I spent Christmas in my parents’ home, then in my wife’s family’s home, their Christmas was oddly similar. The desire to create the perfection that capitalism serves us is suffocating. The amount of perfect gifts that had to be purchased for nephews who appreciated for approximately a minute always felt so fruitless. Navigating a different family’s traditions, expectations, and obligations while working towards the commercial image was a significant struggle. I have since stopped watching television and commercials.
My first Christmas after my wife and I separated was spent sifting through the past with a supportive friend. I frustratingly pulled every box from the corners, saying angrily in my head that Christmas was definitely cancelled, as my mom had said for years. I sat in the basement going through every photograph, every book, every cd. I sobbed thinking of the past, of the future. The house itself looked nothing like Christmas, nothing that felt like Christmas, no love, no hope, no happiness. It was empty except for our stuff.
I have been invited to my colleagues’ homes, their families’ celebrations, none of those seemed right.. Nowadays, I decline politely. Community and love filled experiences are important to me, but sitting in the corner of someone else’s family and community table always feels strange to me.

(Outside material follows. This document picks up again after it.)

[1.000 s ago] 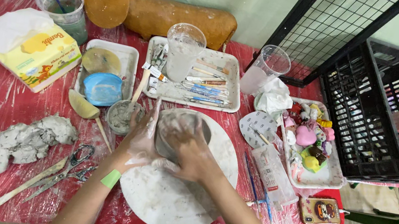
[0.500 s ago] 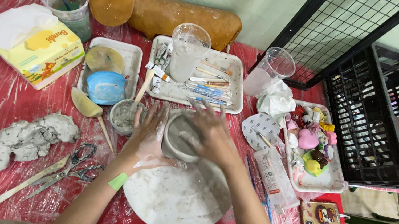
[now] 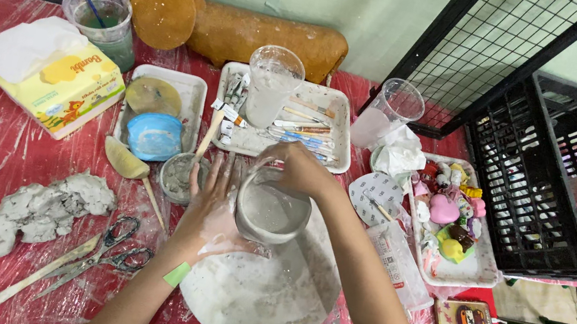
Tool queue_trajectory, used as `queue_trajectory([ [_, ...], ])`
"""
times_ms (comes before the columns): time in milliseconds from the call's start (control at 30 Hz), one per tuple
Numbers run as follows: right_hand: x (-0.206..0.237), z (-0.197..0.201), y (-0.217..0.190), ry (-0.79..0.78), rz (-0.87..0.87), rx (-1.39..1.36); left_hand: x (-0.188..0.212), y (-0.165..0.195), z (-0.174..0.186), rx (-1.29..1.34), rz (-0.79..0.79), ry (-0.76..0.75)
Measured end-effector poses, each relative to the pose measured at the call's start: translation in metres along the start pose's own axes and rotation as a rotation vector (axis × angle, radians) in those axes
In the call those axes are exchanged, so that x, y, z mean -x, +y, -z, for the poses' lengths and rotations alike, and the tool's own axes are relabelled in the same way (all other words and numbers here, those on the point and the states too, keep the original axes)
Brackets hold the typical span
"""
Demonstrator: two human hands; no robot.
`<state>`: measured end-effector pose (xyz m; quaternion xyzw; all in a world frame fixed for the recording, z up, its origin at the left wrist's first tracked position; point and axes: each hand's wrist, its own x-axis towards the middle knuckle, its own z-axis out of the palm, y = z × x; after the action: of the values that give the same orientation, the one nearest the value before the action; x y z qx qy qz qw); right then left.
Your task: The person shapes a small clay bowl by hand on a rotating banding wheel, pressing and smoothing the walls with wet fingers. They add pieces of clay to the rim, pinch the walls, rotate the wheel, and continue smoothing the bowl's interior and exterior surfaces.
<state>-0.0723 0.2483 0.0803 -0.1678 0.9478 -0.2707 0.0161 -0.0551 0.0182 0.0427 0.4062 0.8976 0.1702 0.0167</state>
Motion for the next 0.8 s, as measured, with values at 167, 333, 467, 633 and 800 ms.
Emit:
queue_trajectory([
  [167,0.027,0.016,0.002,-0.056,-0.191,-0.040,0.002,0.000,-0.001,0.053,0.009,0.087],
  [333,0.020,0.005,-0.016,-0.146,-0.064,0.005,0.002,0.001,-0.002,0.046,0.030,0.099],
  [467,-0.002,-0.022,-0.017,-0.168,-0.004,0.040,0.002,0.002,-0.003,0.038,-0.005,0.160],
  [633,-0.012,-0.022,0.018,-0.085,-0.069,-0.217,0.003,0.001,-0.002,0.077,-0.015,0.146],
  [800,0.014,-0.004,0.034,0.018,-0.329,-0.198,0.002,0.001,0.000,0.010,0.015,0.078],
])
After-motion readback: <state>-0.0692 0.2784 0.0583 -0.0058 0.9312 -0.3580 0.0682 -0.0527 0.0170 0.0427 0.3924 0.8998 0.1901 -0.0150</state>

Changing my understanding of what Christmas should be has been work. Work I never expected to need to do. Returning home never felt like an answer either, not because it’s not filled with love, but because the memories feel too raw, too close to enter back into that space during this time. How can I overcome the expectations and disappointment that have filled a time period?
A day that most people spend with their entire families and loved ones is a day, I spend alone. I do not look for pity or sympathy when I write those words. It may be my most favorite day of the year now. I plan for the joy, the love, the care I so deserve that day – and I give it to myself. I do everything in that day that I say I’ll do on others – I eat delicious food made with care and love by me; I go for a long walk outside breathing in the cold, brisk air; I read books that I intended to read or that aren’t work related; I don’t open up anything connected to work at all; I make art that brings me joy. It’s a day for me, by me. It is perfect.